- [TASK TO CARRY OUT] Only the lines from the one containing "- x: -0.0761..0.0862 m" through the end of the records should be retyped, exactly and including both ends; pictures stay out.

- [EXERCISE INPUT]
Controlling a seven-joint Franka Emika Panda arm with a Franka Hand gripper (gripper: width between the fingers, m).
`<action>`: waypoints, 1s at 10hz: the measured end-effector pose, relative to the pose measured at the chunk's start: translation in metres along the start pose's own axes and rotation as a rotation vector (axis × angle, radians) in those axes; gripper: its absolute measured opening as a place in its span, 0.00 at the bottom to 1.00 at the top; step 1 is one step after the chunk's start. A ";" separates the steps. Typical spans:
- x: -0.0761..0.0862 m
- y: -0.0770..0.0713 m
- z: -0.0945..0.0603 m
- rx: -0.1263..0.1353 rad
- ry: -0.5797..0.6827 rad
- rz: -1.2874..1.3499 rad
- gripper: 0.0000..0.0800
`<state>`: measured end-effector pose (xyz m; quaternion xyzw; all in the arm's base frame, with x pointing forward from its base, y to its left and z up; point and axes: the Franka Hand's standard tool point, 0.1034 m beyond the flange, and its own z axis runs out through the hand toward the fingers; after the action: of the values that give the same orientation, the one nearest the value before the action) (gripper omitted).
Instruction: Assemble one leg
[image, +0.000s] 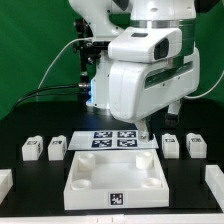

- [TASK SOLUTION]
- x: -0.0761..0.0862 m
- y: -0.0770..0.0713 m
- z: -0.0945..0.0603 m
- rx: -0.1263..0.1353 rad
- ry: -0.5797..0.6827 rad
- rz: -1.2874..1.3499 rad
- gripper: 0.0000..0.0800
`<state>`: measured end-effector pose (xyz m; quaternion xyzw; all in the arm's base frame, with x pointing forward from its base, y to its left and z up; point and axes: the Franka Hand's standard tool point, 0.1034 m beyond the flange, and its own z axis runs out through the hand toward the fingers; after the action: of the values that give the same orientation, the one nearest the value before the action) (gripper omitted).
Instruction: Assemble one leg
[image, +0.000s] 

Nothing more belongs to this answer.